It's a depressing way maybe of approaching it.
But I kind of, I do like to think, well, I tell myself,
what is this magical time you think is coming,
where you get to go back to, you know, being what my son is right now,
where it's just a ball that just gets to think about the next meal
and doesn't actually have to think about anything else.
Like when is that time?
It's never coming.
Like it will never be that way.
So unless you claim moments of joy now,
you'll never do it.
You won't do it in five or ten or fifteen or twenty years
because there is just never a time coming in life
with no responsibility.
Right.
I want to move on to another technique from the book
that I really liked.
You talk about how much language matters in our framing.
of something that's coming up that we're maybe dreading.
And there's a particular man in the book that you talk about being an overachiever at work,
but someone who really feared dynamics with people that, you know, there was a particular
meeting that was coming up that he really wasn't looking forward to.
And it was, there were going to be politics and drama and, you know, his name was
potentially getting thrown under the bus. And so he was in that, he was going into that meeting from a
place of dread. And you talk about that dread being something that means we procrastinate,
or if we can't procrastinate, we don't prepare, we bury our head in the sand, we numb,
we escape. But you talk about a linguistic shift that we can make that can actually make a
tremendous amount of difference in how we view this thing coming up that is creating overwhelm.
and, of course, overwhelmed leads to burnout.
So what is that shift?
In this example, it was him saying, which a lot of us say,
I can't handle that.
I can't deal with that.
Now, it's a fatalistic,
but it is predisposing you to not handle it.
Well, for sure.
It is the definition of psyching yourself out.

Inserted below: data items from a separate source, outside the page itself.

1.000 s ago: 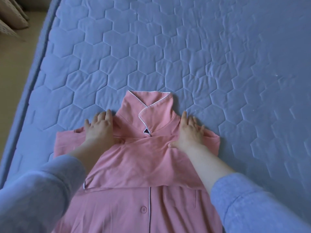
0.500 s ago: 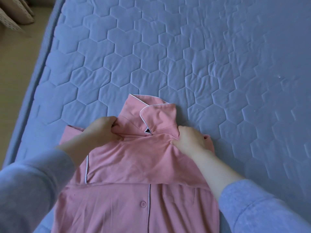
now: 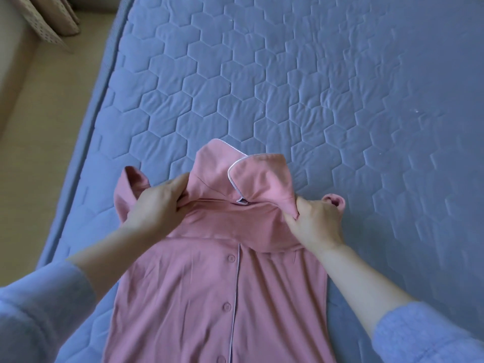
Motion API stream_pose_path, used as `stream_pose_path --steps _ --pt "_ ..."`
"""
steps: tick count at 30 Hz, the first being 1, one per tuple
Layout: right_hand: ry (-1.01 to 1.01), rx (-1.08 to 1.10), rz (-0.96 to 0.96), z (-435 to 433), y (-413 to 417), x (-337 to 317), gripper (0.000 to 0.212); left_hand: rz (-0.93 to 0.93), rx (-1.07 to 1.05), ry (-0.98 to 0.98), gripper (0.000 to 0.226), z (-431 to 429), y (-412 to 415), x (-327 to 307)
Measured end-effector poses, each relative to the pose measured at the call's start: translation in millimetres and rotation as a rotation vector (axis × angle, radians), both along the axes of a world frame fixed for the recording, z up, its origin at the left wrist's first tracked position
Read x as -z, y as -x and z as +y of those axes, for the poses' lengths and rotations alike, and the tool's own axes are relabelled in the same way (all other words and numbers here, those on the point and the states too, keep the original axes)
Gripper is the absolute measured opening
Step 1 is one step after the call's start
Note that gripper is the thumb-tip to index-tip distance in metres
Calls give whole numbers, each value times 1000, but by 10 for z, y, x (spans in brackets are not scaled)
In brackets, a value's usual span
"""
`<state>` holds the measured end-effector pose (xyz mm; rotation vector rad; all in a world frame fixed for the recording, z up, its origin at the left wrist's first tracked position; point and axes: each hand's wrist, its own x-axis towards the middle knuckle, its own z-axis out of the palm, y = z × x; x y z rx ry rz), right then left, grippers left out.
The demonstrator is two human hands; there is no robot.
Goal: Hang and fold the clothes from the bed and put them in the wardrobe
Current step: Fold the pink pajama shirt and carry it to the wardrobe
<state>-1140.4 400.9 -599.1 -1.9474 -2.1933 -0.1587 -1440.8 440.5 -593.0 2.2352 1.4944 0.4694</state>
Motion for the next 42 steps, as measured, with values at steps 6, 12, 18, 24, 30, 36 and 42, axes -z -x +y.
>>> stream_pose_path --steps 6,12,18,24,30,36,42 --pt "73 -158 77 -965 13 69 15 22 198 -12 21 -850 308 71" --pt "950 -60 -53 -1906 106 412 73 602 270 563 71 -1730 532 465" --pt "779 26 91 -2033 473 440 79 517 182 452 78 -1899 491 576" --pt "626 33 301 -1941 700 463 31 216 52 522 95 -1965 261 588" --pt "561 -137 325 -2282 510 276 26 244 243 345 22 -2098 146 476" --pt "673 -215 215 -2807 295 369 17 270 411 448 28 -2489 421 552" --pt "784 616 701 -2591 389 499 14 -170 -554 680 20 -2329 426 633"
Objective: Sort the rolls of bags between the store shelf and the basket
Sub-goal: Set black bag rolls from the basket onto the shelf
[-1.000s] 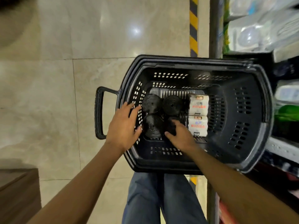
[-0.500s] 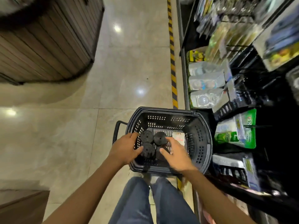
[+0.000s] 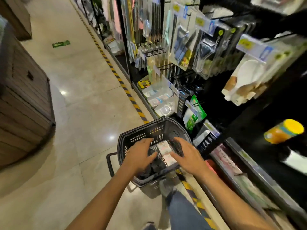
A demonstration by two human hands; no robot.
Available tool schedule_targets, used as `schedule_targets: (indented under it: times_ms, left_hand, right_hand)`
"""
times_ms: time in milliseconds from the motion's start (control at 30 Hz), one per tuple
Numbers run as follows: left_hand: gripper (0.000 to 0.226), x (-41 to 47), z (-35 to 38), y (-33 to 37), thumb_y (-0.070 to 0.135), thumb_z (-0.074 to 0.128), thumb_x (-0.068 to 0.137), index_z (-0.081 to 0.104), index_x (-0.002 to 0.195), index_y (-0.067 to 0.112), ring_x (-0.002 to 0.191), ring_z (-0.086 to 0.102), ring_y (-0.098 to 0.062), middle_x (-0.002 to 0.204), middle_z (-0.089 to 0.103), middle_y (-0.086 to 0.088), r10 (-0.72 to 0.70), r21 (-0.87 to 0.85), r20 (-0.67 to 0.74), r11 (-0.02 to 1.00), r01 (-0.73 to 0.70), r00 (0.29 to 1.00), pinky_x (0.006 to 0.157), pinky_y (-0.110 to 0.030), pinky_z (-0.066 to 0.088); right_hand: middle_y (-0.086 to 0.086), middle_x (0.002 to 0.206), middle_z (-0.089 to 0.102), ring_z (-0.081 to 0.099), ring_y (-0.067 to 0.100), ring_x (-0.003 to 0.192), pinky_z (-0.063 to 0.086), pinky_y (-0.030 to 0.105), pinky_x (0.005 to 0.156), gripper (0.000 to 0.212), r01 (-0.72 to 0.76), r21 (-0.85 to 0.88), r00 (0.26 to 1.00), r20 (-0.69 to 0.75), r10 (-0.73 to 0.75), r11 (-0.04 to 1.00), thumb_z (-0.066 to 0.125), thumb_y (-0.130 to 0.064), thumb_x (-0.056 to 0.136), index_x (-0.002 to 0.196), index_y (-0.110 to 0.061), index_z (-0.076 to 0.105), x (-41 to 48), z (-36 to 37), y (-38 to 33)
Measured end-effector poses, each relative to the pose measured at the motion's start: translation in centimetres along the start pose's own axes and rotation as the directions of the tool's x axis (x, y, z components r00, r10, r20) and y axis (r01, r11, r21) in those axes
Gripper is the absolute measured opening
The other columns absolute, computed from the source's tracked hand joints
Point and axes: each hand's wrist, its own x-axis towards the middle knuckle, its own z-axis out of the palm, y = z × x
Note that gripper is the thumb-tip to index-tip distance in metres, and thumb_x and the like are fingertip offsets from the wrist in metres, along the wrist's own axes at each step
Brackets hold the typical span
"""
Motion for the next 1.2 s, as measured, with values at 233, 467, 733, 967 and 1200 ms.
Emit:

What is siking yourself out, that expression?
What does it mean?
It means that you're framing things to yourself,
psychologically in such a negative way that you are writing a self-defeating prophecy,
that you are setting yourself up to have such a negative mindset
that you are likely for the bad thing to happen
because you are literally almost scripting it.
I won't be able to handle it.
Are you going to then prepare well for a meeting you don't think you'll be able to handle?
No.
You're going to avoid the preparation because it's so unpleasant to think about what's going to happen
that you don't want to think about it.
So you're going to avoid the preparation.
It becomes a self-fulfilling prophecy in the negative, a self-defeating one, you know, in that sense.
And we do this to ourselves all the time.
And one of the ones that I hear, well, and it's so common today, you know, it's like they announce a round of layoffs, and everyone sweats through it and it's terrible.
And it's over, and two weeks later, they announce another one.
And people are saying to myself, I won't be able to handle that if it happens again.
I can't deal with that again.
And it's like, you have no control.
that again will happen.
So saying to yourself,
I can't deal with that again,
is actually just setting yourself up
to deal with it poorly.
And if it's coming,
surely you want to deal with it
more adaptively,
more usefully, more effectively.
And it's a shift in nuance.
And again, when we're shifting the nuance
of what we're saying to ourselves,
it has to be accurate.
Unconscious mind doesn't buy lies.
You can't see like,
oh, I'm going to handle that like a champ
when you're sitting there dreading.
your unconscious mind will be like, yeah, no, that's not, it's not happening.
So you have to just be nuanced and accurate and say, like, that's going to be stressful,
but I can prepare for it.
That's going to be difficult, but I can really strategize about how to get through it.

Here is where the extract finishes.